Insomnia usually results from an interaction of biological, physical, psychological, and environmental factors. Although transient insomnia can occur in any person, chronic insomnia appears to develop only in a subset of persons who may have an underlying predisposition to insomnia. [19] The evidence supporting this theory is that compared with persons who have normal sleep, persons with insomnia have the following: [20]

  • Higher rates of depression and anxiety

  • Higher scores on scales of arousal

  • Longer daytime sleep latency

  • Increased 24-hour metabolic rates [21]

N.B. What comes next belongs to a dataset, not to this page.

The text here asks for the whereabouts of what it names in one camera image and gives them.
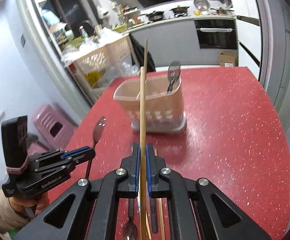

  • Greater night-to-night variability in their sleep

  • More electroencephalographic (EEG) beta activity (a pattern observed during memory processing/performing tasks) at sleep onset

  • Increased global glucose consumption during the transition from waking to sleep onset, on positron emission tomography of the brain

Hyperarousal

In experimental models of insomnia, healthy subjects deprived of sleep do not demonstrate the same abnormalities in metabolism, daytime sleepiness, and personality as subjects with insomnia. However, in an experimental model in which healthy individuals were given caffeine, causing a state of hyperarousal, the healthy subjects had changes in metabolism, daytime sleepiness, and personality similar to the subjects with insomnia. [22]

Clinical research has also shown that patients with chronic insomnia show evidence of increased brain arousal. For example, studies have indicated that patients with chronic primary insomnia demonstrate increased fast-frequency activity during non–rapid eye movement (NREM) sleep, which is an EEG sign of hyperarousal, and evidence of reduced deactivation in key sleep/wake regions during NREM sleep compared with controls.

Furthermore, patients with insomnia have higher day and night body temperatures, urinary cortisol and adrenaline secretion, and adrenocorticotropic hormone (ACTH) levels than patients with normal sleep. [23, 24] These results support a theory that insomnia is a manifestation of hyperarousal. In other words, the poor sleep itself may not be the cause of the daytime dysfunction, but merely the nocturnal manifestation of a general disorder of hyperarousability.

Spielman model

The Spielman model (see the image below) of chronic insomnia posits three components: predisposing factors, precipitating factors, and perpetuating factors. [25] According to this model, predisposing factors may cause the occasional night of poor sleep, but in general, the person sleeps well until a precipitating event (eg, death of a loved one) occurs, which triggers acute insomnia. If bad sleep habits develop or other perpetuating factors set in, the insomnia becomes chronic and will persist even with removal of the precipitating factor.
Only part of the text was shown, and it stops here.